Земля обетованная

Андрей Мужиков
Наконец, зима. Скоро листва облетит
и белый колер заблещет что твой Израиль.
Можно шаги замедлить. Со всеми квит
плюс найдено все, что за целую жизнь украли.

Все равно, у тебя или ты. Теперь
уже и нутро-то просит другого хлеба.
И зрелище снега, когда открываешь дверь,
дает ощущенье того, что, кроме плацебо,

есть панацея. Знаешь ли, а встряхнуть
стоит остывшую к смене сезонов душу.
Мороз, при температуре принятый внутрь,
торс холодит, как белье со двора. И суше

времени нет, чем зима. Говоря "зима",
жаль, опять-таки ищешь кому человека.
По видимости, в пустыне с ее двумя-
тремя людьми, где стреляли, Саид - это эхо.

Можно уйти в загул и летягу поймать,
снежным бабам дать по морковине, в лапы
вечнозелёному дереву сунуть пять
псевдососулек, разбить скелетон о стапель.

Но неохота. Хочется, крап и размер
синих зрачков сужая под кожей, слепо
бельма вперять в эпоху до брр Люмьер,
дагерротипов, - поверхность принять за степень

чистого, что ли, искусства. Только рука
что-то вершила в ту пору, и той же горсткой
все измерялось, чем жаловали, пока
пространство и время складчиной были мозгу.

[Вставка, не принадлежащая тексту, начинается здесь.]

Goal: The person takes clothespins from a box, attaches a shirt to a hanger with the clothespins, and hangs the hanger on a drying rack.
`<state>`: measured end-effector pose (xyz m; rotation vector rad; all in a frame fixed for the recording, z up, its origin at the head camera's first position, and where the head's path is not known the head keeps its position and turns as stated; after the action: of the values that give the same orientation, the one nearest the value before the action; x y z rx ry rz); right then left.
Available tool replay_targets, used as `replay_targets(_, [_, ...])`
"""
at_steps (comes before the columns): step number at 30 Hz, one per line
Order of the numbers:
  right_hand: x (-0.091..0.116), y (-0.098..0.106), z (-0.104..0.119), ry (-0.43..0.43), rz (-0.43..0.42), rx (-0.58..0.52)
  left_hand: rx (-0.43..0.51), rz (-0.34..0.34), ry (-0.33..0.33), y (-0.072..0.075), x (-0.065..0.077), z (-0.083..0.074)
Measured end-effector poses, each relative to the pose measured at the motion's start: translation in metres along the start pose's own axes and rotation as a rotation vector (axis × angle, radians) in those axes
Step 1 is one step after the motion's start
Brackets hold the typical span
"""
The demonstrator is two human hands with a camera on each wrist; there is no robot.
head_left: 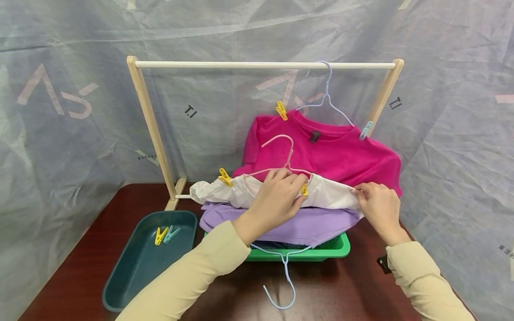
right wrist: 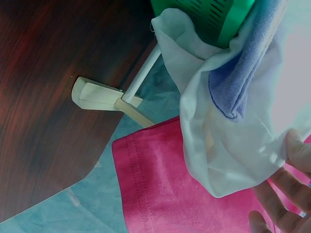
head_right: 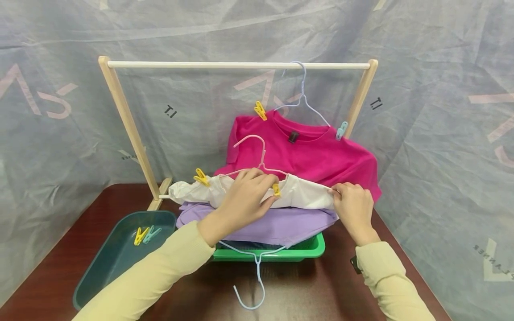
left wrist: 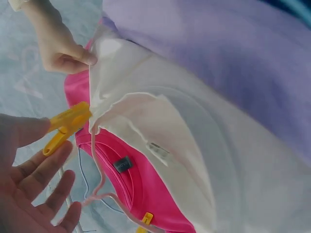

Никто не прочтет себе на ночь сказку про
чудо техники в терминах. Смотрят комикс
с киборгом в центре, с центральной, что жизнь - метро,
ходя под себя в 3D-шеломе, как в коме.

Зима. Зима и зима. Повторяя, творя,
словно молитву Исусову в сердце, ноту
для большинства справедливую с декабря
по март, длинноты в упрек обращаю году.

Так мудреное место изустно зубрят,
месят под нёбом и добавляют подболтку,
чтобы густело спитое, а расхоложенный взгляд
зеркало помнил - и не пенял на осколки.